» GIVEN MATERIAL
+---+
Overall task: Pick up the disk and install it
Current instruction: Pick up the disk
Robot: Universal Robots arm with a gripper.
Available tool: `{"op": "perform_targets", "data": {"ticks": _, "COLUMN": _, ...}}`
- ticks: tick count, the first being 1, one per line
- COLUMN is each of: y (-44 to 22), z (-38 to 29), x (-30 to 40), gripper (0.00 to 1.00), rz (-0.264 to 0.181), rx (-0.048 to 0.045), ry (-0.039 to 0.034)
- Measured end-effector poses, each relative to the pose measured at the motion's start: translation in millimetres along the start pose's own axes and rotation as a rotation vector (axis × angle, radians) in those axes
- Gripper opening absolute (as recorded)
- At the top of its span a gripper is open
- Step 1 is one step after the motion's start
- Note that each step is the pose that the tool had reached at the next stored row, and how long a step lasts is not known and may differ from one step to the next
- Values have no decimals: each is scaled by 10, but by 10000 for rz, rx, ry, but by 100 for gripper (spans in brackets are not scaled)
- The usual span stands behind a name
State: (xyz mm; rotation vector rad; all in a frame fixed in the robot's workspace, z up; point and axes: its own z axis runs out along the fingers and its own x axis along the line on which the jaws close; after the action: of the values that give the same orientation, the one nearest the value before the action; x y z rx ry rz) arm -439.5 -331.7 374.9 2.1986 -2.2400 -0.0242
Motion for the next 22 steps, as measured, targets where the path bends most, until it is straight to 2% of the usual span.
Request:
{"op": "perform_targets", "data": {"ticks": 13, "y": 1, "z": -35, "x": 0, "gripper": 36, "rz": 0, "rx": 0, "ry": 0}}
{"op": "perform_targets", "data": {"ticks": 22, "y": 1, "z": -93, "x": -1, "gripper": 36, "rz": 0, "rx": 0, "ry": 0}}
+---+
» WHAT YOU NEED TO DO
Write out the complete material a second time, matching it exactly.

» RESULT
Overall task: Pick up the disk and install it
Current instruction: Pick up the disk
Robot: Universal Robots arm with a gripper.
Available tool: `{"op": "perform_targets", "data": {"ticks": _, "COLUMN": _, ...}}`
- ticks: tick count, the first being 1, one per line
- COLUMN is each of: y (-44 to 22), z (-38 to 29), x (-30 to 40), gripper (0.00 to 1.00), rz (-0.264 to 0.181), rx (-0.048 to 0.045), ry (-0.039 to 0.034)
- Measured end-effector poses, each relative to the pose measured at the motion's start: translation in millimetres along the start pose's own axes and rotation as a rotation vector (axis × angle, radians) in those axes
- Gripper opening absolute (as recorded)
- At the top of its span a gripper is open
- Step 1 is one step after the motion's start
- Note that each step is the pose that the tool had reached at the next stored row, and how long a step lasts is not known and may differ from one step to the next
- Values have no decimals: each is scaled by 10, but by 10000 for rz, rx, ry, but by 100 for gripper (spans in brackets are not scaled)
- The usual span stands behind a name
State: (xyz mm; rotation vector rad; all in a frame fixed in the robot's workspace, z up; point and axes: its own z axis runs out along the fingers and its own x axis along the line on which the jaws close; after the action: of the values that give the same orientation, the one nearest the value before the action; x y z rx ry rz) arm -439.5 -331.7 374.9 2.1986 -2.2400 -0.0242
Motion for the next 22 steps, as measured, targets where the path bends most, until it is straight to 2% of the usual span.
Request:
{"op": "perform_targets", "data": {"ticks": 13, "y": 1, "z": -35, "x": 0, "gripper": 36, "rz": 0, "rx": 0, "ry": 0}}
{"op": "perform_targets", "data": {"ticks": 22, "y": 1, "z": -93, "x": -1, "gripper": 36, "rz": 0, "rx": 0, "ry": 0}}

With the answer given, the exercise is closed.